Data from Google Analytics 4 (GA4) is fed into bigquery. There, an SQL query is created for the retention table, which looks like below. The problem is that the number of users on day 0 is normal, but on day > 0 it is inadequately large. This is known, because GA4 itself creates a retention table with which you can compare, and also when compared with the table in appmetrica.

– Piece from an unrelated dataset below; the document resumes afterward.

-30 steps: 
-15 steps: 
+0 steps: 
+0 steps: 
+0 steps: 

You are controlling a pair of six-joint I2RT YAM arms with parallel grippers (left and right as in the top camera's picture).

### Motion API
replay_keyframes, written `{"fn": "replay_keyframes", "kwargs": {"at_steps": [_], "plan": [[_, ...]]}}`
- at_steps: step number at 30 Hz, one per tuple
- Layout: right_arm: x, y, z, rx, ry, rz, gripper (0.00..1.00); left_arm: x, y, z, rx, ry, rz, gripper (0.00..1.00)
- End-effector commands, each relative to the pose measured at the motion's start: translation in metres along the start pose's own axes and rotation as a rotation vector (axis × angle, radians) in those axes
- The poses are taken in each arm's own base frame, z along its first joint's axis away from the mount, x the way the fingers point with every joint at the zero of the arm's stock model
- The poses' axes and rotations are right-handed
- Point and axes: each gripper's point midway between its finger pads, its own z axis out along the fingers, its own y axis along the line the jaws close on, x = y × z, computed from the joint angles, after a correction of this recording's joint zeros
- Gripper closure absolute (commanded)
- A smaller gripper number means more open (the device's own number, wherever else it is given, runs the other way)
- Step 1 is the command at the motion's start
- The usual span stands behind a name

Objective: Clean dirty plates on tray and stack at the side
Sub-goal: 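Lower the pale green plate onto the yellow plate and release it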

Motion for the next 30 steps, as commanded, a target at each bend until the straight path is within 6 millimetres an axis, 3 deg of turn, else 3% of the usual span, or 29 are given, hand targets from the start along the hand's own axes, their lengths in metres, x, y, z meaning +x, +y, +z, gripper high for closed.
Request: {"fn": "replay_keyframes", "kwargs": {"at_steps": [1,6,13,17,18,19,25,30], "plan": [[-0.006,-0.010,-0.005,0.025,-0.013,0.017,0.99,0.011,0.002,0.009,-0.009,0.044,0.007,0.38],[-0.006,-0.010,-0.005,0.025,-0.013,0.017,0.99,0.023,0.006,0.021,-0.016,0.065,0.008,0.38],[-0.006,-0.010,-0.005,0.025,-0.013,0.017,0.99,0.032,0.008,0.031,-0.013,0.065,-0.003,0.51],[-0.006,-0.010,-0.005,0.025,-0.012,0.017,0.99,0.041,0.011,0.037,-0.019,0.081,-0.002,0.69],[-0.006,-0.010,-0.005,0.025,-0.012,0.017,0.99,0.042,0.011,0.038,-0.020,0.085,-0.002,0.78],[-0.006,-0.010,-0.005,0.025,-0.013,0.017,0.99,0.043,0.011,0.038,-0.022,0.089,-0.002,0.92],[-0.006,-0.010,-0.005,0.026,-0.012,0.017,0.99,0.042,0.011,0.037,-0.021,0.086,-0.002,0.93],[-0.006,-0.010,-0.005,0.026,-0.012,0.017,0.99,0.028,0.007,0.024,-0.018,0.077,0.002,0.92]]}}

And also because on 2 other applications this sign shows everything correctly and retention coincides with GA4 and appmetrica.
SQL-query:
WITH
table1 AS (
SELECT
user_pseudo_id AS user_pseudo_id,
MIN(event_date) AS birthday,
FROM
table
WHERE
event_name = 'first_open'
GROUP BY user_pseudo_id
)
, table2 AS (
SELECT
r.birthday AS birthday,
l.event_date AS event_date,
DATE_DIFF(l.event_date, r.birthday, DAY) AS diff,
l.user_pseudo_id AS user_pseudo_id
FROM
table AS l
JOIN
table1 AS r
ON
l.user_pseudo_id = r.user_pseudo_id
)
, table3 AS (
SELECT
birthday,
diff,
COUNT(DISTINCT user_pseudo_id) as count_users,
FIRST_VALUE(CASE WHEN diff = 0 THEN COUNT(DISTINCT user_pseudo_id) END) OVER (PARTITION BY birthday ORDER BY diff ASC) AS users_day0
FROM table2
GROUP BY
birthday,
diff
)
SELECT
birthday,
diff,
count_users,
users_day0,
count_users/users_day0 AS retention
FROM table3
I have used this SQL-query on other apps and it works great and shows correct results which match other dashboards. It seems to me that the problem arises precisely at the moment when users are considered with a difference in dates, because day 0 shows good values.